BEGIN
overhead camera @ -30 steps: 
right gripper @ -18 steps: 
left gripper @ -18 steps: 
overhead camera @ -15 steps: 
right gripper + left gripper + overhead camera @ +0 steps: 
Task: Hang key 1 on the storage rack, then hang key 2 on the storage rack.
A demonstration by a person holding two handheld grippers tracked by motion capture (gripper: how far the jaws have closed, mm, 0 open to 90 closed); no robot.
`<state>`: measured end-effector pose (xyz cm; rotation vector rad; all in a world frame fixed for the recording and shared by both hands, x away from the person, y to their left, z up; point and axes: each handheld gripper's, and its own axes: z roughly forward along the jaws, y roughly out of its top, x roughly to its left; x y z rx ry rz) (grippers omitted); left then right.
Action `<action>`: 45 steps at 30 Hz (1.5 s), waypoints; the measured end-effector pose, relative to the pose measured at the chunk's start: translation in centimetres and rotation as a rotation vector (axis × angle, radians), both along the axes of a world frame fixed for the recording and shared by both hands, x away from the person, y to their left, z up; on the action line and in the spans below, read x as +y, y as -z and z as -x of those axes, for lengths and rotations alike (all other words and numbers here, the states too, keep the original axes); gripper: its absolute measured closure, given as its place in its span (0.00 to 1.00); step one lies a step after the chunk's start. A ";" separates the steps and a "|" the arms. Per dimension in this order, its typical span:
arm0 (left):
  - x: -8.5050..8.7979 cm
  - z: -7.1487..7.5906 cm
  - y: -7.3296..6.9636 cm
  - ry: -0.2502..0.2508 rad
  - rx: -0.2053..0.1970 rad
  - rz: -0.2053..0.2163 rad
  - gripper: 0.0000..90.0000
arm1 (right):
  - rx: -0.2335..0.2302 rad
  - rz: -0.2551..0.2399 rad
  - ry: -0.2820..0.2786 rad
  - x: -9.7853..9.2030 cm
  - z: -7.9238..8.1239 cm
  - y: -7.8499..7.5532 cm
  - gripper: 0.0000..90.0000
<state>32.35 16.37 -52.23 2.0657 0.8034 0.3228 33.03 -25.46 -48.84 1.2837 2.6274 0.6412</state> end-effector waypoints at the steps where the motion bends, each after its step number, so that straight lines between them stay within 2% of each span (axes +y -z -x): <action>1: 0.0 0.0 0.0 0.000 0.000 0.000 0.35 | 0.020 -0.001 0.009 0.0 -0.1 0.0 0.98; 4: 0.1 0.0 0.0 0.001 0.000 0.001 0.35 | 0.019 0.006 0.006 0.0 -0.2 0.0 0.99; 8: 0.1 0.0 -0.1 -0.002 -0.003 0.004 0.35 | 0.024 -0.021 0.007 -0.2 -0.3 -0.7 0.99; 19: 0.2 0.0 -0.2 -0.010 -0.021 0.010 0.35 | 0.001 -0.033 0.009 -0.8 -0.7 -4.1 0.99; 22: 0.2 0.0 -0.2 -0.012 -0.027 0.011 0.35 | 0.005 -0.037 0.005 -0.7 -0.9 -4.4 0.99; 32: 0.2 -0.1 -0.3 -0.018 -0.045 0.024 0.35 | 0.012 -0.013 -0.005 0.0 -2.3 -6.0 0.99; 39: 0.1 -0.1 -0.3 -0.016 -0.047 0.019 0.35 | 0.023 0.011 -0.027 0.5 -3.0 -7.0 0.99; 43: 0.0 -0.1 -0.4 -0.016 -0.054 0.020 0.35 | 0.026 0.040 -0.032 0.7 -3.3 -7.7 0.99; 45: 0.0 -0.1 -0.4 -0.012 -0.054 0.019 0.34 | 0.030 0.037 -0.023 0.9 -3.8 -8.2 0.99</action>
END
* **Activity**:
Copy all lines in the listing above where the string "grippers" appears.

* **Exercise answer**:
A demonstration by a person holding two handheld grippers tracked by motion capture (gripper: how far the jaws have closed, mm, 0 open to 90 closed); no robot.
`<state>`: measured end-effector pose (xyz cm; rotation vector rad; all in a world frame fixed for the recording and shared by both hands, x away from the person, y to their left, z up; point and axes: each handheld gripper's, and its own axes: z roughly forward along the jaws, y roughly out of its top, x roughly to its left; x y z rx ry rz) (grippers omitted); left then right.

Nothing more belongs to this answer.